So, touchy touchy. As a guy I've had some rough sketches. And while this isn't exclusively for guys, I'd think it would benefits the ladies too. So some background on me and the relationship. This relationship lasted a year. And I was dumped, much to my chargin. I was very vested in this relationship and was completely shattered by its aftermath. Its been eight months now and here is how I coped.
1) It's ok to hold on to your feelings for some time. It's ok, you still love the person. But your relationship state has reached its end cycle. Day by day, tell yourself you need yourself more than your ex.
2) Accept its over. Acceptance is key. Its like tearing out the bandaid. Can be very painful. Its takes a great deal of mental fortitude and courage to do this. Go for a very long run. Release the stress. And say I'm ready to move on.
3) While its pretty obvious, avoid contact with ex. I cannot say how important this is. There are exceptions to this of course. But the thumb rule is no contact with the ex. It will allow you to take your mind off them.
4) Sad music is ok, break up songs and what not. But don't indulge in them. Warmer, vibrant songs really help. I've found instrumental music a great way to cope with loneliness. Music is liberating. Do not ignore what you hear. Relate with it.

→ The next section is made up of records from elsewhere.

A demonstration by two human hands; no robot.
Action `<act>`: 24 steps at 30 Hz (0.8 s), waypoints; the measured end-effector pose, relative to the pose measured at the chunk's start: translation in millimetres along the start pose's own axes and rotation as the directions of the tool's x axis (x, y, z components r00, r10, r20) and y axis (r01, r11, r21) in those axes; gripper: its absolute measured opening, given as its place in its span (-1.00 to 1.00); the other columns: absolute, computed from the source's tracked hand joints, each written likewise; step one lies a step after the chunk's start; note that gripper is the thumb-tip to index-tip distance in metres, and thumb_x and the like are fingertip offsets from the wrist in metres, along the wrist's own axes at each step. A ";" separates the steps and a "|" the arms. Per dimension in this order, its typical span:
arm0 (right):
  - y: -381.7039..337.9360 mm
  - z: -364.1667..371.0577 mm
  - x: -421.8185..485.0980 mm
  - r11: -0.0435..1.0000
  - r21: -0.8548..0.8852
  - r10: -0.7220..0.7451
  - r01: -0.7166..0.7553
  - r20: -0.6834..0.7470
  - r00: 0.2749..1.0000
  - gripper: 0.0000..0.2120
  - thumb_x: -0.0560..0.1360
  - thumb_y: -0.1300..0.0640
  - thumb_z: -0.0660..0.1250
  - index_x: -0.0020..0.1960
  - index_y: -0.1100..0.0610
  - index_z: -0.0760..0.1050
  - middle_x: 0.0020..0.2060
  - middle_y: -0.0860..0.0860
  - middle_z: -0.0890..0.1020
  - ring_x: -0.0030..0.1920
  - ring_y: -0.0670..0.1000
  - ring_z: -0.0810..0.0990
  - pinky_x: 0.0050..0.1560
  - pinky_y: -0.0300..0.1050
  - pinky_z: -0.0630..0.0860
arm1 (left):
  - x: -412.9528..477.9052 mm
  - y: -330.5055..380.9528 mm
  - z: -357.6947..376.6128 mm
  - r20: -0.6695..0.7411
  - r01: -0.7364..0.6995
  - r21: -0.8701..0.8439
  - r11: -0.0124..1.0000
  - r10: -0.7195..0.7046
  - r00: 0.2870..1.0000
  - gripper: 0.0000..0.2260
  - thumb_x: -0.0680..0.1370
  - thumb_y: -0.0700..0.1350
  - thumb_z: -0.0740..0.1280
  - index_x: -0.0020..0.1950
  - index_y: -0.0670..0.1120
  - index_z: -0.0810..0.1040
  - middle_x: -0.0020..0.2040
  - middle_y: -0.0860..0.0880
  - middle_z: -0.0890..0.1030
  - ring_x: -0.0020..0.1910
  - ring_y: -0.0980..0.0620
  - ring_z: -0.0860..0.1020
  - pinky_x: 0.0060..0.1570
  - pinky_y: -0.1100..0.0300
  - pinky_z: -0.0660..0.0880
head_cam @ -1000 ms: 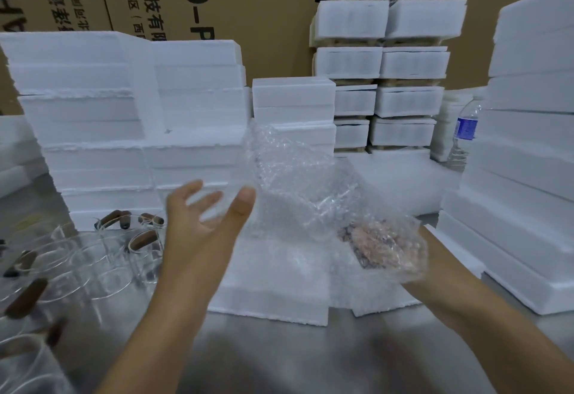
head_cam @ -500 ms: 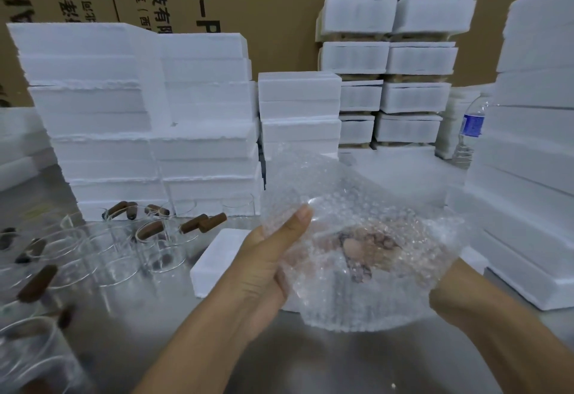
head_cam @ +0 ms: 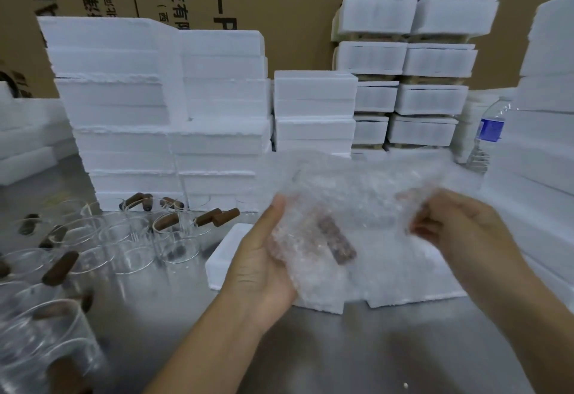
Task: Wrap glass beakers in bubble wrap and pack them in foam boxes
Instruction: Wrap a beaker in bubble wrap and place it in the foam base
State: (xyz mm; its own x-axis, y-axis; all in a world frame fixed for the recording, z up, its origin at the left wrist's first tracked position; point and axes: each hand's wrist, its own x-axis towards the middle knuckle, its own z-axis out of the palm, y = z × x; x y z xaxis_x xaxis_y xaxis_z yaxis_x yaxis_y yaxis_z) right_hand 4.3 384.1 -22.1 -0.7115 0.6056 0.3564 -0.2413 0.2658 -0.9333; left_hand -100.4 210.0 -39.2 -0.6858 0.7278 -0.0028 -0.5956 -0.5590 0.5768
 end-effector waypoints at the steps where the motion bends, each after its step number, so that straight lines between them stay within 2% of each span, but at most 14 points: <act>1: 1.0 -4.1 2.3 0.995 0.083 -0.040 0.049 -0.109 0.993 -0.70 0.53 -0.05 0.25 -0.25 0.00 0.67 -0.41 -0.02 0.62 -0.32 -0.08 0.61 -0.20 -0.23 0.55 | 0.0 2.4 -1.4 0.004 -0.026 -0.037 0.999 0.026 1.000 -0.36 0.19 0.03 0.55 0.23 -0.13 0.59 0.18 -0.18 0.61 0.15 -0.16 0.59 0.21 -0.13 0.44; 2: 0.4 -4.8 2.3 0.993 0.109 -0.035 0.056 -0.181 0.983 -0.68 0.50 -0.17 0.22 -0.21 -0.04 0.67 -0.41 -0.03 0.62 -0.32 -0.09 0.61 -0.16 -0.19 0.53 | -0.6 4.5 -1.2 0.016 -0.049 -0.087 0.995 0.050 0.999 -0.39 0.23 0.05 0.50 0.24 -0.13 0.58 0.19 -0.18 0.61 0.16 -0.17 0.59 0.19 -0.13 0.45; 3: 4.0 -5.4 4.5 0.991 0.122 -0.025 0.046 -0.172 0.985 -0.62 0.45 -0.28 0.22 -0.18 -0.04 0.66 -0.41 -0.02 0.62 -0.31 -0.08 0.62 -0.15 -0.16 0.50 | -1.9 6.6 -1.5 0.003 -0.072 -0.108 0.992 0.072 0.997 -0.40 0.26 0.06 0.46 0.26 -0.12 0.56 0.19 -0.18 0.61 0.16 -0.17 0.59 0.17 -0.13 0.46; 5: 5.8 2.7 2.8 0.992 0.107 0.065 -0.061 -0.034 0.997 -0.39 0.22 -0.45 0.21 -0.15 0.06 0.62 -0.40 -0.02 0.64 -0.34 -0.06 0.64 -0.20 -0.11 0.46 | 2.7 6.4 -6.5 -0.001 -0.101 -0.162 0.982 0.102 0.995 -0.42 0.29 0.07 0.42 0.27 -0.11 0.55 0.17 -0.18 0.62 0.14 -0.17 0.60 0.13 -0.13 0.48; 7: 6.4 14.1 -1.4 0.980 0.119 0.139 -0.162 0.179 0.974 -0.31 0.04 -0.49 0.23 -0.19 0.10 0.55 -0.44 -0.01 0.65 -0.42 -0.03 0.64 -0.29 -0.07 0.48 | 4.5 5.0 -7.0 0.004 -0.109 -0.175 0.978 0.112 0.994 -0.45 0.28 0.05 0.43 0.24 -0.10 0.57 0.16 -0.18 0.62 0.12 -0.18 0.60 0.15 -0.14 0.46; 8: -0.2 20.0 -5.4 0.973 0.057 0.202 -0.224 0.266 0.943 -0.13 -0.30 -0.50 0.12 -0.25 0.10 0.56 -0.42 -0.01 0.66 -0.43 0.00 0.64 -0.30 -0.04 0.54 | 4.9 4.3 -6.5 0.003 -0.109 -0.169 0.980 0.111 0.994 -0.47 0.27 0.04 0.45 0.20 -0.10 0.60 0.16 -0.17 0.62 0.11 -0.18 0.61 0.18 -0.15 0.45; 9: 4.7 19.8 -8.5 0.985 0.011 0.156 -0.174 0.382 0.911 -0.41 0.12 -0.46 0.41 -0.30 0.09 0.59 -0.37 -0.01 0.68 -0.40 0.03 0.66 -0.27 -0.03 0.61 | 4.7 3.9 -6.4 0.010 -0.104 -0.169 0.980 0.107 0.994 -0.51 0.25 0.04 0.46 0.14 -0.10 0.64 0.15 -0.17 0.63 0.11 -0.18 0.61 0.19 -0.16 0.43; 10: 0.0 26.5 -11.7 0.986 -0.034 0.163 -0.163 0.404 0.900 -0.75 0.37 -0.06 0.28 -0.31 0.08 0.62 -0.33 -0.01 0.69 -0.35 0.03 0.67 -0.22 -0.07 0.64 | 4.9 3.0 -6.5 0.010 -0.099 -0.162 0.982 0.102 0.995 -0.53 0.22 0.03 0.49 0.09 -0.11 0.67 0.15 -0.18 0.62 0.11 -0.19 0.61 0.21 -0.17 0.42; 11: 4.8 24.1 -13.0 0.991 -0.087 0.132 -0.103 0.464 0.876 -0.65 0.20 -0.22 0.46 -0.27 0.07 0.64 -0.30 0.00 0.70 -0.30 0.03 0.69 -0.21 -0.16 0.63 | 3.6 2.1 -5.3 0.019 -0.090 -0.163 0.983 0.094 0.995 -0.53 0.19 0.02 0.53 0.05 -0.12 0.69 0.15 -0.19 0.62 0.11 -0.20 0.60 0.22 -0.17 0.42; 13: 6.5 23.6 -16.9 0.997 -0.066 0.073 -0.047 0.473 0.878 -0.75 0.26 -0.10 0.56 -0.21 0.05 0.67 -0.30 0.02 0.70 -0.28 -0.02 0.69 -0.25 -0.31 0.57 | 3.2 0.8 -3.9 0.059 -0.084 -0.173 0.981 0.096 0.994 -0.46 0.08 -0.03 0.64 0.03 -0.14 0.69 0.13 -0.21 0.63 0.09 -0.21 0.61 0.17 -0.16 0.47; 16: 0.3 25.6 -13.6 1.000 0.010 0.002 -0.005 0.316 0.949 -0.80 0.23 -0.07 0.41 -0.30 0.05 0.65 -0.37 0.01 0.67 -0.39 -0.07 0.62 -0.31 -0.33 0.52 | 4.3 -1.6 -4.3 0.092 -0.087 -0.181 0.980 0.105 0.990 -0.44 -0.01 -0.09 0.68 -0.04 -0.13 0.70 0.04 -0.22 0.66 -0.04 -0.18 0.66 0.00 -0.15 0.56; 18: -1.5 23.2 -10.7 0.998 0.059 -0.044 0.031 0.218 0.975 -0.79 0.21 -0.11 0.37 -0.30 0.01 0.64 -0.39 0.00 0.64 -0.42 -0.08 0.56 -0.35 -0.31 0.49 | 5.0 -4.1 -4.2 0.081 -0.082 -0.153 0.985 0.095 0.992 -0.42 0.02 -0.08 0.67 0.01 -0.12 0.68 0.06 -0.23 0.64 0.00 -0.19 0.64 0.04 -0.15 0.55; 21: 1.0 17.9 -6.7 0.990 0.118 -0.091 0.077 0.114 0.989 -0.78 0.21 -0.15 0.36 -0.30 -0.02 0.61 -0.43 -0.03 0.58 -0.41 -0.10 0.53 -0.33 -0.30 0.50 | 4.4 -9.1 -2.9 0.072 -0.079 -0.088 0.993 0.086 0.994 -0.52 0.03 -0.07 0.67 -0.09 -0.12 0.71 0.09 -0.22 0.64 0.05 -0.18 0.63 0.18 -0.10 0.50; 24: 2.4 15.3 -5.9 0.981 0.174 -0.100 0.090 0.051 0.994 -0.81 0.28 -0.15 0.35 -0.28 -0.03 0.59 -0.39 -0.07 0.58 -0.33 -0.09 0.54 -0.18 -0.16 0.51 | 3.0 -14.9 -0.9 0.127 -0.025 -0.045 0.999 0.031 0.991 -0.41 -0.01 -0.09 0.69 0.00 -0.12 0.70 0.16 -0.18 0.62 0.13 -0.16 0.60 0.21 -0.08 0.48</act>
State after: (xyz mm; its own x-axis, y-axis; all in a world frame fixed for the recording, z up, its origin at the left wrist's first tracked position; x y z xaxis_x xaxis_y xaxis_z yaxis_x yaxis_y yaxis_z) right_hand -2.2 369.7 -27.1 -0.7167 0.5366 0.4455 -0.4154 0.1847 -0.8907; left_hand -93.9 220.2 -48.6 -0.6452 0.7547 0.1188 -0.5960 -0.5945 0.5397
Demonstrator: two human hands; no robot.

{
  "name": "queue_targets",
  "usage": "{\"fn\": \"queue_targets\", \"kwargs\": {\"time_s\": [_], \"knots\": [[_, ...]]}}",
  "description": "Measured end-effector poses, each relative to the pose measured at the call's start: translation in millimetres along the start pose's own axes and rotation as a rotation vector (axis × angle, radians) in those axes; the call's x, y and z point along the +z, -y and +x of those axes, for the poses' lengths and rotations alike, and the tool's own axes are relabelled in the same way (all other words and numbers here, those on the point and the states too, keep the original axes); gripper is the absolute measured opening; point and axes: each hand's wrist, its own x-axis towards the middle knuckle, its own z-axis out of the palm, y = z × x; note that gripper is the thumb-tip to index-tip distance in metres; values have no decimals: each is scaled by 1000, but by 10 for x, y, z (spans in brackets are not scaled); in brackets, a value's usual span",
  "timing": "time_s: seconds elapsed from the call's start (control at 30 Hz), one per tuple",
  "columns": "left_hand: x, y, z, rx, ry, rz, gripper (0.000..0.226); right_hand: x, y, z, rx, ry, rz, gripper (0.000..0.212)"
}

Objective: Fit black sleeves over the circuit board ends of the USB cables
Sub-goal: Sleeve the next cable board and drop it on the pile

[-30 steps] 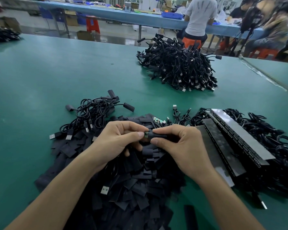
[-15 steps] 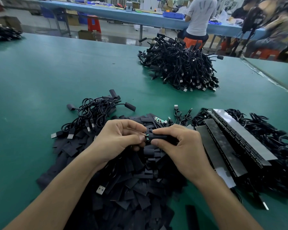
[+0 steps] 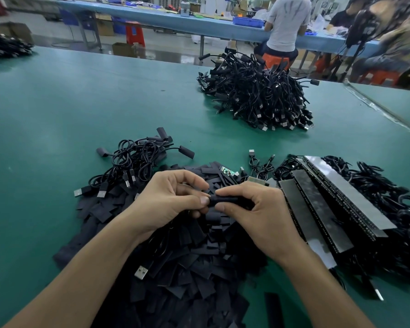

5) Five stages of grief. Denial. Anger. Bargaining. Depression. Acceptance. You're not alone. Everyone goes through at least once in life. So cheer up, pat yourself on the back for stumbling and keep moving.
6) Love yourself. Cherish yourself, there is nothing more important to you than your own values. You determine your own self worth. Your own happiness. If you're not happy, chances are you'll probably never make anyone else happy either. This is the ultimate step. I started writing as a reflection to the state of how I am, and there's nothing else I'd rather do write now.